In North Korea

Monday, 9 October 2017

There’s absolutely no shortage of books about North Korea, I’ve even tackled the subject myself in my book Bad Lands. Donald Trump’s recent forays into the topic, with his less than successful verbal assault on the country’s ‘Rocket Man,’ only focused even more attention on the rogue state. Kim Jong-un definitely won that one by describing Trump as a ‘dotard.’

◄ Nick Danziger’s wonderful cover photo for In North Korea, how can you lose with goose-stepping-mini shorted-swords-women?

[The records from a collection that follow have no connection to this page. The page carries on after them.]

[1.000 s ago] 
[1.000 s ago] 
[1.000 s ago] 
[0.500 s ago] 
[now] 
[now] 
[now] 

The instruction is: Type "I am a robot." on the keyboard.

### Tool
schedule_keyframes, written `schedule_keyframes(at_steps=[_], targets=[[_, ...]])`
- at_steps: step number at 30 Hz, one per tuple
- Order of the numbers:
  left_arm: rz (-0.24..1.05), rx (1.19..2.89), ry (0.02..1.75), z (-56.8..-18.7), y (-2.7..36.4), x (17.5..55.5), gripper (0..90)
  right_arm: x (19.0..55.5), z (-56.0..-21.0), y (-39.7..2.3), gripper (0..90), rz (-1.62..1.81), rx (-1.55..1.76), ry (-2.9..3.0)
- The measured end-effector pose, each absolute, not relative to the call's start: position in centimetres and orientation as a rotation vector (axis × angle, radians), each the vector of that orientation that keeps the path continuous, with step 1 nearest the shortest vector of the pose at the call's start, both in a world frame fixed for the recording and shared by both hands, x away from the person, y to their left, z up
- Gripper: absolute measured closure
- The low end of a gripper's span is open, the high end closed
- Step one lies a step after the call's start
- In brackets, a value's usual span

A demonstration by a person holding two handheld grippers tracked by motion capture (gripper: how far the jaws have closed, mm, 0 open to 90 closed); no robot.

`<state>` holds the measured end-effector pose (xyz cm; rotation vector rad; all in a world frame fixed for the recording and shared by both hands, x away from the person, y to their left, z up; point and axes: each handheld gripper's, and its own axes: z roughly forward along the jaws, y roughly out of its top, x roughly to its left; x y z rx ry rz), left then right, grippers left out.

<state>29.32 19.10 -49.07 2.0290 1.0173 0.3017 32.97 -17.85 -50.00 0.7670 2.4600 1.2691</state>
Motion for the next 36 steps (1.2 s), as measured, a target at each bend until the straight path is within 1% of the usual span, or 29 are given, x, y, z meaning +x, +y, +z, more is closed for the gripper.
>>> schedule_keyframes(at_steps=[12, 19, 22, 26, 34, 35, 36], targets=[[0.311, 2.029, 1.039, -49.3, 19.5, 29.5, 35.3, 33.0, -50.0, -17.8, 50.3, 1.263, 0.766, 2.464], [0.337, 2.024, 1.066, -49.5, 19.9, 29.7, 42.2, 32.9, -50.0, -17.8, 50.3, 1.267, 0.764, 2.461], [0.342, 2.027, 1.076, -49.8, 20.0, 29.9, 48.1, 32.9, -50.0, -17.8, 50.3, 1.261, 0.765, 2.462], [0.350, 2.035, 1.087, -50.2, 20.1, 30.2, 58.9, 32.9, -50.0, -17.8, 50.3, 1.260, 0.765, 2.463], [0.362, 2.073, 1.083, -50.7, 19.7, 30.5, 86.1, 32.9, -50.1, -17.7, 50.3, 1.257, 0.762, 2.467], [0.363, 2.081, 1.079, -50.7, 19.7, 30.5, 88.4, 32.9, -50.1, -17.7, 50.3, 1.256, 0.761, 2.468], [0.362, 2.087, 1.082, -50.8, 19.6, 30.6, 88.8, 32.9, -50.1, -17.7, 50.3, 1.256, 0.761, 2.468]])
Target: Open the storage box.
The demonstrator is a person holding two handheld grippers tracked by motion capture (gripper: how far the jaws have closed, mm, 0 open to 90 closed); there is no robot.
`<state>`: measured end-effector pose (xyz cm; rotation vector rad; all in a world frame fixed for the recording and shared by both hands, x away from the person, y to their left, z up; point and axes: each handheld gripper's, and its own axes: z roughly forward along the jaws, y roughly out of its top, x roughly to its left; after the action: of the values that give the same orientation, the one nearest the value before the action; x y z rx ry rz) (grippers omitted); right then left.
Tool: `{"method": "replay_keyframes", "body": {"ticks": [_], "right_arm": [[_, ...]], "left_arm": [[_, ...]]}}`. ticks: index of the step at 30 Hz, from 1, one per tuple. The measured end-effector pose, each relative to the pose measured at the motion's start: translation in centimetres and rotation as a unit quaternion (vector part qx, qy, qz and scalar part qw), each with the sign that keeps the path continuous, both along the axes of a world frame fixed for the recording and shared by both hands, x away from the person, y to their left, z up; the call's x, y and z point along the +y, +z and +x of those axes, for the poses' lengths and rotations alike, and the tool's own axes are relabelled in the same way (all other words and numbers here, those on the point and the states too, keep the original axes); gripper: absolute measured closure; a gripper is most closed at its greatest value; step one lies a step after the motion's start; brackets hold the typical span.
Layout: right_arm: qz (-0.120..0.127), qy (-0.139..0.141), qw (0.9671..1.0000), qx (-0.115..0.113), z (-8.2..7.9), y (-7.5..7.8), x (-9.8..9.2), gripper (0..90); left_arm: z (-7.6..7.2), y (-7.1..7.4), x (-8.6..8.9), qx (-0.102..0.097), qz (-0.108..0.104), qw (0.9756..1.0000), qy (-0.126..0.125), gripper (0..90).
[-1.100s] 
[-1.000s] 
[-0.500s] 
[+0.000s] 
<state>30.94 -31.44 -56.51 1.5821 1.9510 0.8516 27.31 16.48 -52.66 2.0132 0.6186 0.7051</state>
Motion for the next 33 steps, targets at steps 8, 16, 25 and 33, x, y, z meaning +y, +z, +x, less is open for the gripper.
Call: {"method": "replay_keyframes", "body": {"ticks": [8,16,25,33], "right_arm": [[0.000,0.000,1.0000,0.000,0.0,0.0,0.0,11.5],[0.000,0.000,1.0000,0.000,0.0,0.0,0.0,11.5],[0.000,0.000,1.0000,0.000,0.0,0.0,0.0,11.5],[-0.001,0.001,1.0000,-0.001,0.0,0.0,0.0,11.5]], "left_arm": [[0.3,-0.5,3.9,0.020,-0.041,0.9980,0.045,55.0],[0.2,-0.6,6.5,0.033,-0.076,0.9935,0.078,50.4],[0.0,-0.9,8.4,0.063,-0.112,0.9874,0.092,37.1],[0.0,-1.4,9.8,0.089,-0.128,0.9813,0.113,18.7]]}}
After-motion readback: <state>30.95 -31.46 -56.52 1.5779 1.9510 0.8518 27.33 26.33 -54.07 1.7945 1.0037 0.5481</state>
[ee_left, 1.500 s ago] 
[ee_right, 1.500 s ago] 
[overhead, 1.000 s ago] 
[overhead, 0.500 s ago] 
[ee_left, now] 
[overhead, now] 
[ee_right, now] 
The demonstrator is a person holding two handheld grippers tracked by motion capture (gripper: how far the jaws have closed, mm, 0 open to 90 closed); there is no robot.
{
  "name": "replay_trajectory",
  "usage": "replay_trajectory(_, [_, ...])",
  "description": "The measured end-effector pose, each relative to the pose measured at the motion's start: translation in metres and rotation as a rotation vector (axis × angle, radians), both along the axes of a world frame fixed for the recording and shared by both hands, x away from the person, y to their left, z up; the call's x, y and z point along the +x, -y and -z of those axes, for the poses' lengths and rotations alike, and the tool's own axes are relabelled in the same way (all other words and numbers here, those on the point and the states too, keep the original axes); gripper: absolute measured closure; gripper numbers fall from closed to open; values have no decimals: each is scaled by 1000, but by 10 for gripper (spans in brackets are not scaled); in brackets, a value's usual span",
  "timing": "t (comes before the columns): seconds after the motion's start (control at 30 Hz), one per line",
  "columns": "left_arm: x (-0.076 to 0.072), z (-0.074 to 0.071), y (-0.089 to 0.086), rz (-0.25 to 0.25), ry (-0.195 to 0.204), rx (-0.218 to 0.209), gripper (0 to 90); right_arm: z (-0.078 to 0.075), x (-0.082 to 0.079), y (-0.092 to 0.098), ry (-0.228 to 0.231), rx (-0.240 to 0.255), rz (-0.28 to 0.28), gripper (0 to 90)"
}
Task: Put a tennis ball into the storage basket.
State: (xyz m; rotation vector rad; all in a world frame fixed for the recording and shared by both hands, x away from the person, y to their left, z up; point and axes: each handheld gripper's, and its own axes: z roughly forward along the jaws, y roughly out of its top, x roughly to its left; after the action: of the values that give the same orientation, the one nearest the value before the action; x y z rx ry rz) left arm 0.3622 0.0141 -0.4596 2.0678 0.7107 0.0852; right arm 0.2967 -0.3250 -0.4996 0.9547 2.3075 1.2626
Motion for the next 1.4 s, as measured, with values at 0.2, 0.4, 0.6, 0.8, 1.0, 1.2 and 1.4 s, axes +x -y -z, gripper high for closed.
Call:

Now Canadian author Rory MacLean has had a spell in North Korea with writer and photographer Nick Danziger. The result is In North Korea, subtitled Lives & Lies in the State of Truth, it’s available as a very reasonably priced ebook from or There’s a print version on the way. Rory’s unique approach is to interview 12 assorted citizens including an artist, a football player, a farmer, an army general, a subway train dispatcher and even a dolphin trainer. Unfortunately it’s clearly going to be impossible to have an honest interview with any North Korean citizen. Even if they knew the real story of the disaster-state they live in, they’re not going to be able to say anything about it so you’ve got no greater depth than any tourist visitor to the country – like me – is going to discover.

▲ Lake Chon, the lake which straddles the border between North Korea and China. When I took this photograph, looking down on the lake, in May 2004 it was still frozen and it was so cold I could easily have believed that this is the highest lake in the world.

Visitors to North Korea quickly discover that nothing is really believable, you begin to think everything is a movie set. If you walk behind the building it will all be a fake, some two-dimensional Hollywood construction. So it’s amusing to see Rory announcing that Lake Chon is ‘the highest and deepest in the world.’ In fact at 2189 metres (7182 feet) elevation it wouldn’t be the highest lake in Switzerland and wouldn’t even feature in the top 10 highest lakes in the USA – number one is Lake Waiau in Hawaii at 3968 metres (13,020 feet). Nor is it spectacularly deep, at 384 metres (1260 feet) Lake Chon is less than one quarter the depth of Lake Baikal in Russia (1642 metres, 5386 feet), which in turn is only slightly deeper than Lake Tanganyika in Africa. Still in the wonderland of North Korea this quite probably is the ‘highest and deepest lake in the world.’

Rory is the author of an assortment of excellent travel books including Magic Bus, his historic foray along the Hippie Trail. He stayed with me in Australia for a week while he was researching it.